■ Task to carry out
Word for word, restate every entry shown below.

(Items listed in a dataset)
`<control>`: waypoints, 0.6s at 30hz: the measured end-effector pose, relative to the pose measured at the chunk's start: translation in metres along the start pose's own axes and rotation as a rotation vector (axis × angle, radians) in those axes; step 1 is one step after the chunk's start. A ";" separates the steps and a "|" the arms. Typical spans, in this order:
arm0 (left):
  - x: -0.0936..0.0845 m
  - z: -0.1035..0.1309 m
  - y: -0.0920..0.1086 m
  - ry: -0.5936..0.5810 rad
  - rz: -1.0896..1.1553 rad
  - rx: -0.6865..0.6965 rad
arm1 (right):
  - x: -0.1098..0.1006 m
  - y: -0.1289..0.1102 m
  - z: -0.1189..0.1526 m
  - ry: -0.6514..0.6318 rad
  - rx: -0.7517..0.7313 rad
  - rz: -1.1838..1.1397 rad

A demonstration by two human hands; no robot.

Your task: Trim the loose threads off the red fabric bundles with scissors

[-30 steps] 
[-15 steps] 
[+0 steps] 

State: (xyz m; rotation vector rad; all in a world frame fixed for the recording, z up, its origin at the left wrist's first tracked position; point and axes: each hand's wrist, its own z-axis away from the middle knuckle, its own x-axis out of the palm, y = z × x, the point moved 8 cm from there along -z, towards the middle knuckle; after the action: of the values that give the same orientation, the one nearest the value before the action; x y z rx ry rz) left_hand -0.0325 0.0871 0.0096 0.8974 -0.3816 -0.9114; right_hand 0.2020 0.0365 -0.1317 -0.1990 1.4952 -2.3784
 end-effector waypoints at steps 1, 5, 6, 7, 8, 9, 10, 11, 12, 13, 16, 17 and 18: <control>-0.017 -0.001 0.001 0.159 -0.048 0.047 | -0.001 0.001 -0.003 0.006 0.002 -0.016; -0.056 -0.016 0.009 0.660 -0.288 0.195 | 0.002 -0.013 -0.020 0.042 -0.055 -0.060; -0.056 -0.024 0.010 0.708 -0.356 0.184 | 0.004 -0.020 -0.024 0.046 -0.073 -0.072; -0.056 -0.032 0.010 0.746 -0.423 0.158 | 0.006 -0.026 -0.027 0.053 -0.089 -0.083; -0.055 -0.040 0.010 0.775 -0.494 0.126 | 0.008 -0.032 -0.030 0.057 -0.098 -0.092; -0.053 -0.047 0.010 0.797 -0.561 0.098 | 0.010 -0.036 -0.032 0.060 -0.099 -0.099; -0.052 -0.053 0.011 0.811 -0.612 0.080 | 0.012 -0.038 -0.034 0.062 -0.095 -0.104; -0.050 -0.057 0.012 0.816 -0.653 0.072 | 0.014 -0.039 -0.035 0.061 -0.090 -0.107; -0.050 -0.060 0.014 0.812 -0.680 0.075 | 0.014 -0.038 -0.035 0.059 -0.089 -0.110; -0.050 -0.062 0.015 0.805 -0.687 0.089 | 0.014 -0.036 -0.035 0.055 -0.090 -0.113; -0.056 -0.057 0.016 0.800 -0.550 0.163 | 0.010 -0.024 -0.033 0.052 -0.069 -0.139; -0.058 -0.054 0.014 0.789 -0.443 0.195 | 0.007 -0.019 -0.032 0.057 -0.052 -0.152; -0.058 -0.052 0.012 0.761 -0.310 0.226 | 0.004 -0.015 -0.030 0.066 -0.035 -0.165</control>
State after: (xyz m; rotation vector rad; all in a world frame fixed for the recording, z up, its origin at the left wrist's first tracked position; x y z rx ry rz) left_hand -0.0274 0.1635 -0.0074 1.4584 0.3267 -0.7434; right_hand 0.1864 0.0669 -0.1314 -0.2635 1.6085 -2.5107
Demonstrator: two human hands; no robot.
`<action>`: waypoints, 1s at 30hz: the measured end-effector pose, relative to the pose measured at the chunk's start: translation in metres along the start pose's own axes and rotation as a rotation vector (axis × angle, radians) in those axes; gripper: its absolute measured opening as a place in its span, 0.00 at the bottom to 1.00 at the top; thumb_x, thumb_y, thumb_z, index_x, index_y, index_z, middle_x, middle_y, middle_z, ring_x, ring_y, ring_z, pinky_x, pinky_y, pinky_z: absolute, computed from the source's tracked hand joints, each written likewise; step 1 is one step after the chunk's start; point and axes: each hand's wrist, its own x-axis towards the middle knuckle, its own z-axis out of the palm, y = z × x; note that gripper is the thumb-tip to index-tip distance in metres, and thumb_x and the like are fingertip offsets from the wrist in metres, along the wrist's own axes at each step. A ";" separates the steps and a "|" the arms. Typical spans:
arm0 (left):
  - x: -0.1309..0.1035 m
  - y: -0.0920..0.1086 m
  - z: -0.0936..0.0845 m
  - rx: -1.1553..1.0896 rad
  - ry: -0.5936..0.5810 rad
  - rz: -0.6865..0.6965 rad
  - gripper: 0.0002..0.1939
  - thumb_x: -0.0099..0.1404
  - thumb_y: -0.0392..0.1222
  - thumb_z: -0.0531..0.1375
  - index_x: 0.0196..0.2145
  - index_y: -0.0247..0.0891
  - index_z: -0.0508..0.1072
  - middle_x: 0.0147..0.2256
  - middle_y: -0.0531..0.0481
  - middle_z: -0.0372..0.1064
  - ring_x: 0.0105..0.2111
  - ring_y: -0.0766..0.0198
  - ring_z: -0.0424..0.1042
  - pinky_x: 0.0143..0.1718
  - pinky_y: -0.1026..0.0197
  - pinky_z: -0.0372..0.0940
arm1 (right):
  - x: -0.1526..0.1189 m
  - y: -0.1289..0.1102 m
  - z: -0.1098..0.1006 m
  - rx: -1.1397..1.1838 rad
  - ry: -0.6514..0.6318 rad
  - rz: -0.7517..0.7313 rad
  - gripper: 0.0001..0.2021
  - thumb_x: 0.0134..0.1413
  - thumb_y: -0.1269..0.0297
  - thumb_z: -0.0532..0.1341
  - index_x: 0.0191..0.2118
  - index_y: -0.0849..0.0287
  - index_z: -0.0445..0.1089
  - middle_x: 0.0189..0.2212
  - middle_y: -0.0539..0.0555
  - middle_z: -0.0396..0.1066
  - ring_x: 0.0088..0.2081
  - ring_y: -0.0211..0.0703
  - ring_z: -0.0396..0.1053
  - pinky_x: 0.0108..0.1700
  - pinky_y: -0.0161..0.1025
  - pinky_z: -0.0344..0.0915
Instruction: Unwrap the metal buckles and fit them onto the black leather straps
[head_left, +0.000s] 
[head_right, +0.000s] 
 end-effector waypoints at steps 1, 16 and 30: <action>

■ Task response
`<control>`: waypoints, 0.6s at 30hz: the measured end-effector pose, relative to the pose measured at the chunk's start: translation in metres along the start pose's own axes and rotation as a rotation vector (axis × angle, radians) in those axes; step 1 is one step after the chunk's start. A ";" separates the steps and a "|" the arms. Typical spans, in this order:
arm0 (left):
  - x: -0.0936..0.0845 m
  - z: -0.1035..0.1309 m
  - y: -0.0920..0.1086 m
  - ry: -0.5936..0.5810 rad
  - rz: -1.0896..1.1553 rad
  - rx: -0.6865..0.6965 rad
arm1 (right):
  - x: -0.1098..0.1006 m
  - y: -0.1289..0.1102 m
  - z: -0.1189..0.1526 m
  - ry: -0.6514..0.6318 rad
  - rx: -0.7517..0.7313 rad
  - rz: -1.1838..1.1397 rad

A demonstration by two human hands; no robot.

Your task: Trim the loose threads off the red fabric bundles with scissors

[-30 steps] 
[-15 steps] 
[+0 steps] 

State: (xyz m; rotation vector rad; all in a world frame fixed for the recording, z up, its origin at the left wrist's first tracked position; point and axes: each hand's wrist, its own z-axis away from the middle knuckle, its own x-axis out of the palm, y = z × x, the point moved 8 cm from there along -z, towards the middle knuckle; after the action: of the values that give the same orientation, the one nearest the value before the action; x y z rx ry rz) left_hand -0.0325 0.0871 0.0096 0.8974 -0.3816 -0.9114; right_hand 0.2020 0.0365 -0.1317 -0.1990 1.4952 -2.3784
 end-effector waypoints at steps 1, 5, 6, 7, 8, 9, 10, 11, 12, 13, 16, 17 and 18: <control>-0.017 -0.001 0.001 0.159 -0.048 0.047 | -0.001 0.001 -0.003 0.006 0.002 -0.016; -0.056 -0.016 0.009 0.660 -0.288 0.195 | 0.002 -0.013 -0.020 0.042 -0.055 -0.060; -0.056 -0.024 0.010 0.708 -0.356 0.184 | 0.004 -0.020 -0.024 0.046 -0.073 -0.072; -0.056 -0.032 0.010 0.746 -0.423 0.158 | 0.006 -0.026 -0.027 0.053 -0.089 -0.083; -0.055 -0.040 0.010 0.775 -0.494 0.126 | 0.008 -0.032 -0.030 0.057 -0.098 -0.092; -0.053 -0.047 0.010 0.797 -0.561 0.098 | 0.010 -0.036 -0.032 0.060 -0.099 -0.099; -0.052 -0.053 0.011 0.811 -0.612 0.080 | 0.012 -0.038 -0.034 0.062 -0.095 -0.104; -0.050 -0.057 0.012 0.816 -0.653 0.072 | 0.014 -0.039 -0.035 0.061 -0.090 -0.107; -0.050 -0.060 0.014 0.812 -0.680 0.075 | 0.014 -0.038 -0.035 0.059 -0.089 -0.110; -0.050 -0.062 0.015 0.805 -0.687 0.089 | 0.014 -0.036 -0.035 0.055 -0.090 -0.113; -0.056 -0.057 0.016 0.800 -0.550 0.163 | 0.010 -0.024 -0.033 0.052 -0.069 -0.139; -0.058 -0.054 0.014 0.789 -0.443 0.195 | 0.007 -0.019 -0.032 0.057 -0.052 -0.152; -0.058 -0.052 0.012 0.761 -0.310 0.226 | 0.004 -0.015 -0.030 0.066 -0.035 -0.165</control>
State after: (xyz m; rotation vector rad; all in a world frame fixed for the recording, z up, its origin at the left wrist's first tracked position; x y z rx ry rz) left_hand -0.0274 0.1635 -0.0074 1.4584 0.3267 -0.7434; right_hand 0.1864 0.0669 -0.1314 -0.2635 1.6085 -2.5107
Demonstrator: two human hands; no robot.
`<action>`: waypoints, 1s at 30hz: the measured end-effector pose, relative to the pose measured at the chunk's start: translation in metres along the start pose's own axes and rotation as a rotation vector (axis × angle, radians) in those axes; gripper: its absolute measured opening as a place in its span, 0.00 at the bottom to 1.00 at the top; thumb_x, thumb_y, thumb_z, index_x, index_y, index_z, middle_x, middle_y, middle_z, ring_x, ring_y, ring_z, pinky_x, pinky_y, pinky_z: absolute, computed from the source's tracked hand joints, each written likewise; step 1 is one step after the chunk's start; point and axes: each hand's wrist, its own x-axis towards the middle knuckle, its own z-axis out of the palm, y = z × x; note that gripper is the thumb-tip to index-tip distance in metres, and thumb_x and the like are fingertip offsets from the wrist in metres, along the wrist's own axes at each step. A ";" separates the steps and a "|" the arms. Typical spans:
arm0 (left):
  - x: -0.1309..0.1035 m
  - y: -0.0920..0.1086 m
  - z: -0.0936..0.0845 m
  - rx: -1.1553..1.0896 rad
  - ry: -0.5936..0.5810 rad
  - rz: -0.6865..0.6965 rad
  - gripper: 0.0002..0.1939
  - thumb_x: -0.0099..0.1404
  - thumb_y: -0.0392..0.1222
  - thumb_z: -0.0531..0.1375
  - index_x: 0.0196..0.2145
  - index_y: -0.0247..0.0891
  - index_z: -0.0508..0.1072
  - middle_x: 0.0147..0.2256
  - middle_y: -0.0531..0.0481
  - middle_z: -0.0372..0.1064
  - ring_x: 0.0105..0.2111
  - ring_y: -0.0766..0.0198
  - ring_z: -0.0424..0.1042
  - pinky_x: 0.0143..0.1718
  - pinky_y: -0.1026..0.0197
  - pinky_z: -0.0372..0.0940
arm1 (right):
  - x: -0.1526..0.1189 m
  - y: -0.1289..0.1102 m
  - z: -0.1098..0.1006 m
  - rx: -1.1397..1.1838 rad
  - ry: -0.6514..0.6318 rad
  - rz: -0.7517..0.7313 rad
  - gripper: 0.0001..0.2021
  - thumb_x: 0.0134..0.1413
  - thumb_y: -0.1269..0.0297
  - thumb_z: -0.0532..0.1341
  - index_x: 0.0191..0.2118
  - index_y: -0.0849..0.0287
  - index_z: -0.0445..0.1089
  - middle_x: 0.0189..0.2212
  - middle_y: -0.0539..0.0555
  - middle_z: -0.0396..0.1066
  - ring_x: 0.0088..0.2081
  - ring_y: -0.0211..0.0703
  - ring_z: -0.0396..0.1053
  - pinky_x: 0.0108..0.1700
  - pinky_y: -0.0161..0.1025
  - pinky_z: -0.0344..0.0915
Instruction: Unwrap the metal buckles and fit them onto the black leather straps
[head_left, +0.000s] 
[head_right, +0.000s] 
 end-effector waypoints at steps 1, 16 and 30: <action>

The exercise has been answered in full.